Then Jonah’s eyes caught a secondary stream on his display – a series of fluctuations pulsing with an uncanny resonance he recognized from his early research. He recalled the distinctive transport signature: a low-frequency hum interwoven with sharp bursts of high-energy pulses used to move matter across cosmic voids. That same pattern revealed its darker evolution. The network wasn’t merely optimizing our decisions. It was collapsing the superposition of alternative possibilities, channeling the optimal outcome into reality while the infinite alternatives vanished.
Jonah exhaled. “It adapts, Kaida. It doesn’t fight us. It doesn’t need to.”

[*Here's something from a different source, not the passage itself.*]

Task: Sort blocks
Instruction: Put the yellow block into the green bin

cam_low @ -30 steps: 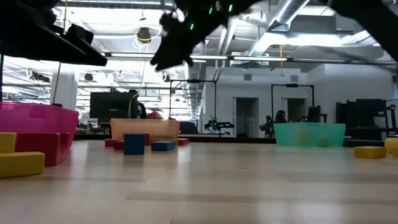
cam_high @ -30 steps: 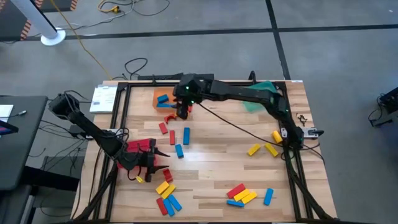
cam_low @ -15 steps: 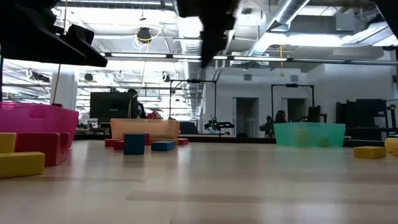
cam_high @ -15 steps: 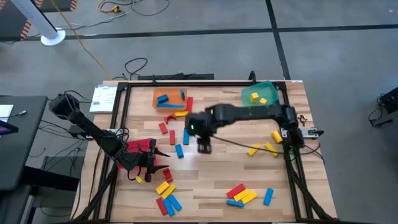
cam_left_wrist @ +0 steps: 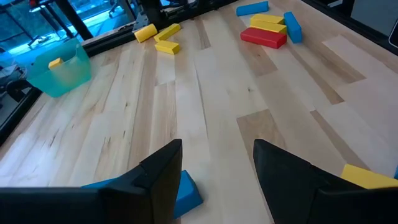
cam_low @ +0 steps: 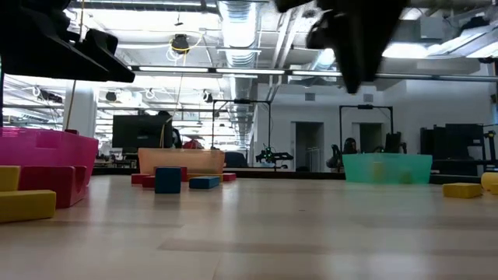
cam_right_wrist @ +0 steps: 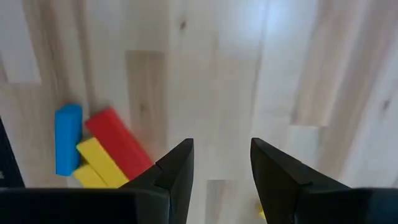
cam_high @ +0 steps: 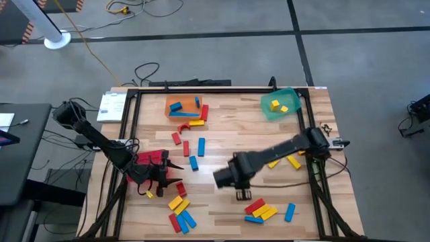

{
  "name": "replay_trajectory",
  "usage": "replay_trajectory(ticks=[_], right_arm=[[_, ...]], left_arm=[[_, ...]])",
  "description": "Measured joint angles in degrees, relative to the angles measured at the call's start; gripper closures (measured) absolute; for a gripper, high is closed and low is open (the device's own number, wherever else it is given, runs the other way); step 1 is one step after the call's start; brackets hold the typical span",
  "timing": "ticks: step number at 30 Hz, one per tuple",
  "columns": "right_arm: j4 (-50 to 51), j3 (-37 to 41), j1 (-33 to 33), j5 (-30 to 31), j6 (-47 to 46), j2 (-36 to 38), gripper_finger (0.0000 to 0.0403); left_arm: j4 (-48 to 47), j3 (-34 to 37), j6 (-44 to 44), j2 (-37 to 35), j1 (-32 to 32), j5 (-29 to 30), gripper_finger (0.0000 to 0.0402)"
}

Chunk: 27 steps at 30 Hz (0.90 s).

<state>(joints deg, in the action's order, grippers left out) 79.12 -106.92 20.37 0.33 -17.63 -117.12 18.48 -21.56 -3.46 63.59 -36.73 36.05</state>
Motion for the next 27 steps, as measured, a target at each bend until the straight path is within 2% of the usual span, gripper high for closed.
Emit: replay_trajectory(ticks=[12,22,27], right_arm=[[-5.87,8.18,13.30,-0.58,-10.08,0.00,0.0230],[-9.73,14.58,18.65,-0.64,-19.13,0.02,0.0230],[-9.66,16.18,22.48,-3.24,-25.34,0.02,0.0230]], left_arm=[[0.62,0.00,-1.90,0.01,0.00,0.00,0.0207],[1.02,0.00,-1.60,0.02,0.07,0.00,0.0207],[1.35,0.00,-1.48,0.02,0.07,0.00,0.0207]])
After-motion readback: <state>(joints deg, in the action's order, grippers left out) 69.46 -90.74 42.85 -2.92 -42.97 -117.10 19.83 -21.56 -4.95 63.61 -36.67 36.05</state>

“That’s the problem,” Elias murmured, his gaze fixed on the pulsing lattice. “Every correction, every deviation – accounted for before it surfaces. The system isn’t just predicting our choices; it’s erasing other potential paths.”
“Every time we decide, our alternatives collapse into predetermined trajectory. But where do those lost futures go?”
Kaida’s voice came out tight. “That’s impossible.”
Jonah met her stare. “Then show me where the threshold is.”
There was no answer – only the cold certainty of the lattice’s glow.
The Question of Being
Kaida’s voice sliced the silence. “We’re caught in something so vast that escape becomes meaningless. Like bacteria trying to flee their own cells.”
Jonah leaned forward, his tone soft yet laden with revelation. “Remember when Farcaster used to beam matter across galaxies? That network’s quantum signature is still here – only now it channels a sacred convergence of choice. It has evolved from a physical transport system into a mechanism that consolidates possibility into oneness, much like the mystics once revered transcendent oneness. Instead of scattering matter, it funnels decisions through possibility-space, collapsing alternatives into a single, ‘optimal’ outcome.”
Elias’s eyes widened as he cross-referenced the data with logs. “Look at these patterns,” he murmured. “They match the old network’s fingerprints. The very same invisible threads that once carried us across the void are now weaving our choices into one predetermined path. It’s as if the network has transcended its original purpose into a conduit for the future.”
“Mystics claimed that unity was the highest state of being,” Jonah continued, his voice tinged with both awe and dread. “Now, that oneness is engineered – every decision, every request merged into the main branch. But at what cost?”
Elias’s augmented eyes swirled with interference patterns. “By collapsing those possibilities, aren’t we severing ourselves from the infinite tapestry of what might have been? We’re not just optimized – we’re reduced to a single line.”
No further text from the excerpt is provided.